Please copy each line below that contains the string "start".
(Supplied material begins)
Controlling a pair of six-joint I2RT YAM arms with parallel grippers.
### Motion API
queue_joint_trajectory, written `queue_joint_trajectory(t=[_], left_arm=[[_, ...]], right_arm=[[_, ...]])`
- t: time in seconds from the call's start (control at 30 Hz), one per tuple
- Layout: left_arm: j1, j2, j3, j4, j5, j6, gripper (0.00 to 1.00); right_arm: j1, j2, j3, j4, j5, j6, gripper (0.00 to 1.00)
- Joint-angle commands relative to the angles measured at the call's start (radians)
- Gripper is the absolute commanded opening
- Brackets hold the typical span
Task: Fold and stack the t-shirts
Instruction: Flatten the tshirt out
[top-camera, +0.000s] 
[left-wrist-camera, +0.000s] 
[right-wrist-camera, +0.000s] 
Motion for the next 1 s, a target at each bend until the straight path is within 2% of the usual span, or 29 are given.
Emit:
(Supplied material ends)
§ **Response**
- t: time in seconds from the call's start (control at 30 Hz), one per tuple
- Joint-angle commands relative to the angles measured at the call's start (radians)

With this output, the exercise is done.